Work order:
Retype the data exactly. Spelling and punctuation stay as they are.

Material provided:
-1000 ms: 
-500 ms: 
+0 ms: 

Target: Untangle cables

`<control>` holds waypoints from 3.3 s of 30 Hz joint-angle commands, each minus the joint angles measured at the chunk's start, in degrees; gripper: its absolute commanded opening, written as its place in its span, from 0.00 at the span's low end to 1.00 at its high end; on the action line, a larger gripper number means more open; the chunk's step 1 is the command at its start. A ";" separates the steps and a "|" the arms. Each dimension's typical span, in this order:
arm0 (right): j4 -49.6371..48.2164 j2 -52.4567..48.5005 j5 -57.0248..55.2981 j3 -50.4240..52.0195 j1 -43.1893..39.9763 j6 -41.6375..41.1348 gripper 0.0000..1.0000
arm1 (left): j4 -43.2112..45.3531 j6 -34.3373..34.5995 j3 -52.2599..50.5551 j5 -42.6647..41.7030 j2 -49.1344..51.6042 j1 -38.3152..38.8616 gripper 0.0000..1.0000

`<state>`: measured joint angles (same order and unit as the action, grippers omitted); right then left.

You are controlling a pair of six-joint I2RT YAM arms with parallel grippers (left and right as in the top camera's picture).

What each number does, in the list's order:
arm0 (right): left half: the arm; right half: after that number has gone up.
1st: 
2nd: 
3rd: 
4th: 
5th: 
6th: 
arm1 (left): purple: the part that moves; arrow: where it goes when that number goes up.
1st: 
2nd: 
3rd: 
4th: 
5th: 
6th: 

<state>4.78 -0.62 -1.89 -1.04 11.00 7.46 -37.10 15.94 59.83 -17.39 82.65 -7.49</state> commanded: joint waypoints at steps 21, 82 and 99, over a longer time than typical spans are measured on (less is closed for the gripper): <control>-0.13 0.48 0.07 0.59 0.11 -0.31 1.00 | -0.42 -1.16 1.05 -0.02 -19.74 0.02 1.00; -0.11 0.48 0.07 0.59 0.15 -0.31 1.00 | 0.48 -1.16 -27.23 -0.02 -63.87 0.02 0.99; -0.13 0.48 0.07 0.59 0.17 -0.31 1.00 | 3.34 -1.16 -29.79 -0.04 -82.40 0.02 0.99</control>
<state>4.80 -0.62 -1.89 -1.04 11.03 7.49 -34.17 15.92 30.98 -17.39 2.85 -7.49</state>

Task solution:
-1000 ms: 
-500 ms: 
+0 ms: 

Target: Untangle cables

`<control>` holds waypoints from 3.3 s of 30 Hz joint-angle commands, each minus the joint angles measured at the chunk's start, in degrees; gripper: its absolute commanded opening, written as its place in its span, from 0.00 at the span's low end to 1.00 at its high end; on the action line, a larger gripper number means more open; the chunk's step 1 is the command at its start. A ";" separates the steps and a "|" the arms. Each dimension's typical span, in this order:
arm0 (right): j4 -49.6371..48.2164 j2 -52.4567..48.5005 j5 -57.0248..55.2981 j3 -50.4240..52.0195 j1 -43.1893..39.9763 j6 -41.6375..41.1348 gripper 0.0000..1.0000
arm1 (left): j4 -43.2112..45.3531 j6 -34.3373..34.5995 j3 -52.2599..50.5551 j5 -42.6647..41.7030 j2 -49.1344..51.6042 j1 -38.3152..38.8616 gripper 0.0000..1.0000

`<state>`: measured joint angles (same order and unit as the action, grippers omitted); right then left.

You are controlling a pair of six-joint I2RT YAM arms with parallel grippers (left and right as in the top camera's picture).

What each number does, in the list's order:
arm0 (right): left half: the arm; right half: after that number has gone up.
1st: 
2nd: 
3rd: 
4th: 
5th: 
6th: 
arm1 (left): purple: the part that moves; arrow: where it goes when that number goes up.
1st: 
2nd: 
3rd: 
4th: 
5th: 
6th: 

<state>4.78 -0.62 -1.89 -1.04 11.00 7.46 -37.10 15.94 59.83 -17.39 82.65 -7.49</state> commanded: joint waypoints at steps 21, 82 and 99, over a longer time than typical spans are measured on (less is closed for the gripper): <control>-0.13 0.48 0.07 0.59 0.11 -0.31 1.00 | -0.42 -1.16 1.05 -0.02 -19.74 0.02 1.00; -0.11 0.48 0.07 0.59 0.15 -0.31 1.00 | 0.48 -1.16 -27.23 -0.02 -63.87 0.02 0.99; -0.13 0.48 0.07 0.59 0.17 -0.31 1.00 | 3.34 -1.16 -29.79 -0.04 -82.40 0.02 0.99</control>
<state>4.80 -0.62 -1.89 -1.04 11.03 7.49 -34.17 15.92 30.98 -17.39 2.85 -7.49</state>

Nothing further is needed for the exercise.